Des Weiteren ähnelt die Morphologie des Gewebes innerhalb des Gerüsts in rekombinanten menschlichen knochenmorphogenetischen Proteinen dem reifen Knochenmark mit Fettgewebe, was darauf hindeutet, dass die menschlichen mesenchymalen Stromazellen auch zur Fettgewebsbildung beitragen. Nachdem Sie sich dieses Video angesehen haben, sollten Sie ein gutes Verständnis für alle Bioingenieure und die wichtigsten murinen Gerüste haben. Denke immer daran, eine asketische Umgebung zu pflegen und beim Umgang mit Gerüsten besonders vorsichtig zu sein.
Beachten Sie die Einschränkungen, die mit dieser Methode verbunden sind, wie z. B. Mensch-Maus-Chimären des Gewebes. Denken Sie daran, dass nach der Bildgebung Proben für weitere Studien verwendet werden können, da die Gerüste verdaut werden können und daher lebende Zellen aus ihnen entnommen werden können.
Dieser Artikel stellt eine Methode zur Erstellung und Live-Bildgebung humanisierter Knochenmark-Nischen in Mäusen vor. Der Ansatz beinhaltet die Implantation menschlicher Zellträger-Gerüste, die die Beobachtung des menschlichen Zellverhaltens innerhalb der Implantate ermöglichen.

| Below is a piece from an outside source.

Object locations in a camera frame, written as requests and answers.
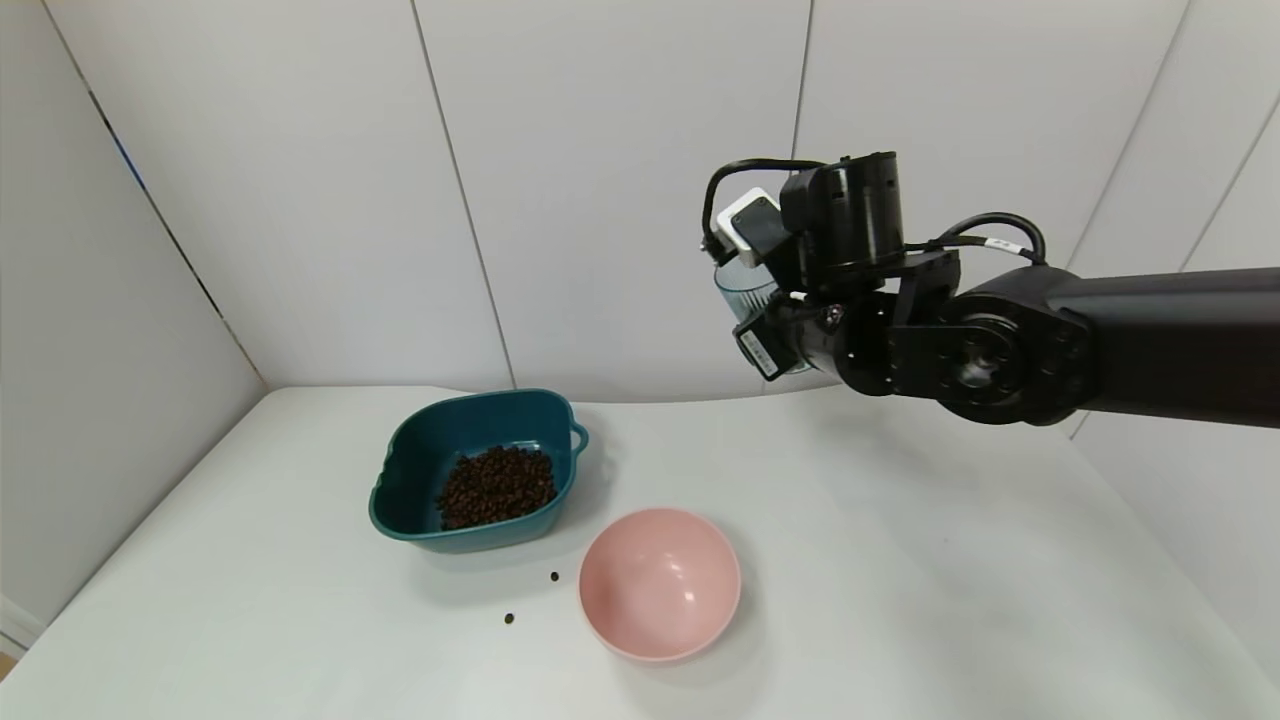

This method enables biopharma researchers to model human hematopoietic stem cell interactions within a tunable bone marrow microenvironment, supporting target validation and mechanistic de-risking in hematologic drug discovery. Live imaging at single-cell resolution provides quantitative readouts for assessing compound effects on cell engraftment, differentiation, and niche interactions, improving predictive confidence in preclinical models. The system’s versatility allows for systematic interrogation of stromal components, facilitating assay development and translational biomarker discovery in leukemia, lymphoma, and bone marrow failure disorders.
The method integrates into the discovery continuum from early target validation through preclinical evaluation, particularly for hematologic malignancies and bone marrow-targeted therapies.